The way of kvm: memory management

Tuấn Anh Phạm
Coccoc Engineering Blog
6 min readOct 11, 2021

--

At coccoc, we have many VMs running, with different purposes: personal sandbox, builders, backing services for dev environment … But we only have limited resources for them, so we must pack as many VMs on physical servers as possible. As memory is the biggest concern, we apply techniques: memory overcommitment, KSM and memory ballooning.

Memory Overcommitment

Most of VMs do not use 100% memory available all the time, so we could allocate VMs memory more than the total mem physical hosts have. While this technique is great, as it allows us to pack more VMs on a already crowded host, it should be used with care. If the VMs really use more RAM than the host could provide, things will be ugly: if you have enough swap, some of the running processes will be moved to swap space on disks, which degraded performance greatly; or if you don’t have enough swap, host OS may trigger OOM kill which destroy VMs or other system process, may lead to file system errors and/or guests unbootable.

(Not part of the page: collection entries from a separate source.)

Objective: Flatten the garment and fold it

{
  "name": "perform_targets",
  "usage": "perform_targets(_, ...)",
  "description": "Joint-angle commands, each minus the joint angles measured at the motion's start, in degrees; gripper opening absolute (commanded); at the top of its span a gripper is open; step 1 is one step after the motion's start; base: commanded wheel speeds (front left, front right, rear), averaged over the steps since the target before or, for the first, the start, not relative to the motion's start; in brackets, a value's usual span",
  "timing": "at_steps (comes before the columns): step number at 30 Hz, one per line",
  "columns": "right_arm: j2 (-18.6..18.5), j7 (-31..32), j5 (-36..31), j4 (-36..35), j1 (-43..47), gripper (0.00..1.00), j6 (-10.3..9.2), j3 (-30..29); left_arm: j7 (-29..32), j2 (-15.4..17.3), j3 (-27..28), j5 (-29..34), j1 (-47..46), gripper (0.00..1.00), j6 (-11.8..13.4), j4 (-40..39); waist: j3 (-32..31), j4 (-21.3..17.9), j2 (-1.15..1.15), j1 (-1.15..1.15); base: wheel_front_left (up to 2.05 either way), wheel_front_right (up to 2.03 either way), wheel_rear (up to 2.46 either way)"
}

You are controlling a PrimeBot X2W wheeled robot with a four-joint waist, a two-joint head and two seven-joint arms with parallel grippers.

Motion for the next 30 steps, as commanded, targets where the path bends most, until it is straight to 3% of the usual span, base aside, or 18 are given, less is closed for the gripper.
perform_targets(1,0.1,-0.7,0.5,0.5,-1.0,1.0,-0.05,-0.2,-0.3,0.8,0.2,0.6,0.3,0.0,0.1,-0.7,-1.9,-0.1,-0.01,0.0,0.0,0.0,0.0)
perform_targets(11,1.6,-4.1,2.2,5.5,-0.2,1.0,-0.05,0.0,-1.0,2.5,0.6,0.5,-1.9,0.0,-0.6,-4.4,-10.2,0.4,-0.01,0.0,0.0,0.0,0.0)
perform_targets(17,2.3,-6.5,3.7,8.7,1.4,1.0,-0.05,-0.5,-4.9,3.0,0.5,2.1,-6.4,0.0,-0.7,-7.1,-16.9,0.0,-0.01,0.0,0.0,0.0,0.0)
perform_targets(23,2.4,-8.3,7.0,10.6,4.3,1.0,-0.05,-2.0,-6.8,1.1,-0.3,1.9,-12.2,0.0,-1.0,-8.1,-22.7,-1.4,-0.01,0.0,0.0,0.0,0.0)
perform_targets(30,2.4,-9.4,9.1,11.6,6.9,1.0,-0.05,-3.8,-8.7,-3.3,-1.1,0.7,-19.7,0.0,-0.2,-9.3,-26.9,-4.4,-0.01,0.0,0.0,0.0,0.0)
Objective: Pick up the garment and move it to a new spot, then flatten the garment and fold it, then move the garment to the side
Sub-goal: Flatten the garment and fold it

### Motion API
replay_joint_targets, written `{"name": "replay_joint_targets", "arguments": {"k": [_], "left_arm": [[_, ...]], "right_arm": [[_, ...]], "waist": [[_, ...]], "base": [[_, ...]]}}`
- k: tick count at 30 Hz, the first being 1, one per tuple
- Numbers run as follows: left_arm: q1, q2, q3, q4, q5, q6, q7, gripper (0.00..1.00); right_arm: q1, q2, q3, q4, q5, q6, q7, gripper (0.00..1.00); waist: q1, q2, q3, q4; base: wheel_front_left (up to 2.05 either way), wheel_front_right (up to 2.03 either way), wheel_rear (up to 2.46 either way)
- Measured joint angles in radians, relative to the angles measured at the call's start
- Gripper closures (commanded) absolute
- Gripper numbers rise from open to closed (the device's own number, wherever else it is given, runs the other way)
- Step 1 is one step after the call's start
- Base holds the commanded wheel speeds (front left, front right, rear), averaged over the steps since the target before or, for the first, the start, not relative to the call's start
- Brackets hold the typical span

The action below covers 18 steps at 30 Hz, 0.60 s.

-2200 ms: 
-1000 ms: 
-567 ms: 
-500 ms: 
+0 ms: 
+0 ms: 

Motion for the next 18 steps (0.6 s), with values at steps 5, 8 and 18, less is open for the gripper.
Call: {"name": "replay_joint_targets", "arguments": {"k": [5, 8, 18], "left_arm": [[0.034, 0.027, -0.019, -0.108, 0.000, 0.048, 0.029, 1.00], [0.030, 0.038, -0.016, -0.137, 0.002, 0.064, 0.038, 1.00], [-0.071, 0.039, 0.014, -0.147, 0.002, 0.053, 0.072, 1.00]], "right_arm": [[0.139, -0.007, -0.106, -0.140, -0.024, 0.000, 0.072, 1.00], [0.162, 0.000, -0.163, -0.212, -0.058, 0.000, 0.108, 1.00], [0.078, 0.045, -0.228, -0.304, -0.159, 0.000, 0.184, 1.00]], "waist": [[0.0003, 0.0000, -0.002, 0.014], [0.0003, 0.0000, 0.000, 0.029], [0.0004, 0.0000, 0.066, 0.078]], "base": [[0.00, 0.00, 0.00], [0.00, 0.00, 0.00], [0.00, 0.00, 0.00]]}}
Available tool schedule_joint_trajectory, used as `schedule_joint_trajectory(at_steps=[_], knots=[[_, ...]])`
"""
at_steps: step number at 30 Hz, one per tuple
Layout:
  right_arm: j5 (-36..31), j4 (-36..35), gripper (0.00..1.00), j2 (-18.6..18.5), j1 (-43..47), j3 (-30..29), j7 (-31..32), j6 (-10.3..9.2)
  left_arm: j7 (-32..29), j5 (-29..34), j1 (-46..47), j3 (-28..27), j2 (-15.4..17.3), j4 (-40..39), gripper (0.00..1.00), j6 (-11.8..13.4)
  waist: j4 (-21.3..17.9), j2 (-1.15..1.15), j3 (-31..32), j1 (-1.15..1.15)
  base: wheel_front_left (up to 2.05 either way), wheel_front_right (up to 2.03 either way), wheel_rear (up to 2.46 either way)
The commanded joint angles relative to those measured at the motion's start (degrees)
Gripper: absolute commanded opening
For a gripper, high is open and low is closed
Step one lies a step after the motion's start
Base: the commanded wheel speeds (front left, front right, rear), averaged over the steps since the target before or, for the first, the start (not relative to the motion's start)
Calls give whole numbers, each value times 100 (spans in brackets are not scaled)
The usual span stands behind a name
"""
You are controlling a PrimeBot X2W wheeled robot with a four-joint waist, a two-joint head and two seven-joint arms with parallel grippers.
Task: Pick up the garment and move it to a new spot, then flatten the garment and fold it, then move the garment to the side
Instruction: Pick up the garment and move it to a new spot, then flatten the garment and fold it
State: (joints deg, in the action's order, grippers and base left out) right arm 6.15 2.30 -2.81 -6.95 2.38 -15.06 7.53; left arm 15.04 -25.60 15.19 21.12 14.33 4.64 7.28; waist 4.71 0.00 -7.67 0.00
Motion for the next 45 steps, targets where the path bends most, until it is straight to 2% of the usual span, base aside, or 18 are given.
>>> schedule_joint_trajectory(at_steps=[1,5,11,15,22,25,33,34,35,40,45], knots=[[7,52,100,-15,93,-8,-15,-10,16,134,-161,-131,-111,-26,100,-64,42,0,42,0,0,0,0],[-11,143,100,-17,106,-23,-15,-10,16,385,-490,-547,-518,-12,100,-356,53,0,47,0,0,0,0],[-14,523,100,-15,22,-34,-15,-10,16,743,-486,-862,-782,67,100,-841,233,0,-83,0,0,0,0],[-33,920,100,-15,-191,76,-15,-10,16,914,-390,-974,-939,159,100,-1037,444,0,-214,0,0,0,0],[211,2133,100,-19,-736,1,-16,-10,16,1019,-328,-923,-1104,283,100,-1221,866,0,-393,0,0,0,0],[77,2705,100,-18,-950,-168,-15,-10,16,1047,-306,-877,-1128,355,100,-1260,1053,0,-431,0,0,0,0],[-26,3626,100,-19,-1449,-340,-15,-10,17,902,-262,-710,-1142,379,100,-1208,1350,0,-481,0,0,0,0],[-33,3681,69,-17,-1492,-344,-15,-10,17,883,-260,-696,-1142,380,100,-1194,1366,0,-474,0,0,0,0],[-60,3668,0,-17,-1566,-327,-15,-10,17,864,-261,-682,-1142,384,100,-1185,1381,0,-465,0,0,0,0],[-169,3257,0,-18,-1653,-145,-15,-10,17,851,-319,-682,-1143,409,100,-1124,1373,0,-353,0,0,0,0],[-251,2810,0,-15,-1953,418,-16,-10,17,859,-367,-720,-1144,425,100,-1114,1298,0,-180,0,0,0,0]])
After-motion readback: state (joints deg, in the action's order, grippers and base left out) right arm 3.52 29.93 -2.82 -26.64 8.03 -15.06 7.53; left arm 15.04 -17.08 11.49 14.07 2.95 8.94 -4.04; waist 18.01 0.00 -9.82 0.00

At coccoc, to reduce the risks of memory overcommitment, we combine it with other two techniques: KSM and memory ballooning. Also most of our hosts have mem overcommit rate from 150% to 200%, they rarely have problems with it.

KSM: kernel samepage merging

Originally created for KVM hypervisor, this feature allows KVM guests to share identical memory pages, allow greater guest density of identical or similar guest operating system. We only run debian VMs on our cluster, so this feature benefits us a lot.
KSM was merged in linux 2.6.32, and need to be enabled via CONFIG_KSM=y.

# grep KSM /boot/config-$(uname -r)
CONFIG_KSM=y

KSM stores its status information in files under /sys/kernel/mm/ksm directory:

  • pages_shared: shared pages are being used.
  • pages_sharing: pages currently shared.
  • full_scans: number of full scan run.
  • pages_unshared: unique pages but repeatedly scan for merging.
  • pages_volatile: pages changing to fast to be scanned.
  • merge_across_nodes: Whether pages from different NUMA nodes can be merged.
  • run: whether KSM process is running.

To make ksm run:

echo 1 > /sys/kernel/mm/ksm/run

Let ‘s see how much ksm helps us to save mem usage on a real host example:

## mem infos on the host
[root@virt5v.dev:~]# free -mh
total used free shared buff/cache available
Mem: 94Gi 89Gi 572Mi 937Mi 4.7Gi 3.4Gi
## sum up mem usage of VMs running on this host
[oneadmin@virt-frontend:~]$ onevm list -k -s UMEM=20 --filter HOST=virt5v.dev.itim.vn |\
awk 'BEGIN {mem=0} $5 == "runn" { mem+=$7 } END {print mem/(1024*1024)}'
97.2861
## number of VMs running
[oneadmin@virt-frontend:~]$ onevm list --filter HOST=virt5v.dev.itim.vn | awk '$5 == "runn"' | wc -l
18

Command explains: we use opennebula for cloud platform, thus onevm command is run on opennebula frontend to collect metrics, in this case mem usage on host virt5v, -k is to convert to kilobytes, with size of UMEM field is 20. awk is used to filter only the VMs in running state, sum up their mem usages and finally print the result in Gi.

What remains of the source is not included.